Plants in the páramo

Páramo is the name given to the cool, tropical, humid landscape in the mountains from around 3000 meters above sea level. We find this altitude level everywhere in the Andes. This combination of cool and tropical moist air creates certain plant shapes. Typical are grasses that grow in clumps and rosettes like Espeletia. Trees no longer grow in Páramo and bushes tend to remain small.

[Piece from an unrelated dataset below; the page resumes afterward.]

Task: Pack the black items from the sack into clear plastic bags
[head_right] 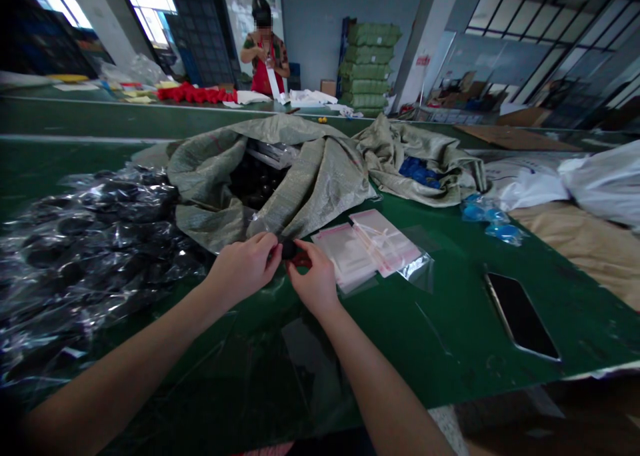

The puya plants are typical of the mountains and also in the páramo. They belong to the bromeliads, but do not grow on trees like many species, but on the ground. The leaves are in rosettes. From these a high inflorescence grows in the middle after many years.

Plants on the tepuis

The Tepuis, the high table mountains in the highlands of Guyana in the southeast of Venezuela, also form a very special landscape. They rise high above the rainforest, offer a completely different climate and the high cliffs form a natural obstacle. Lichen, grasses, orchids and many carnivorous plants, for example swamp jugs or trap traps, grow on the barren stone floors.

Plants in the northwest

In the northwest of the country there are deserts and salt marshes on the land bridge to the Paraguaná peninsula. Only plants that can survive extreme drought grow here, i.e. cacti or prickly shrubs. In the marshy and humid areas of the coasts and the Orinoco Delta, however, mangroves grow.

National tree and national flower

Venezuela’s national tree is the yellow-flowering trumpet tree Tabebuia chrysantha. A national flower was also found. It is the orchid Cattleya mossiae, also called May flower (Flor de Mayo).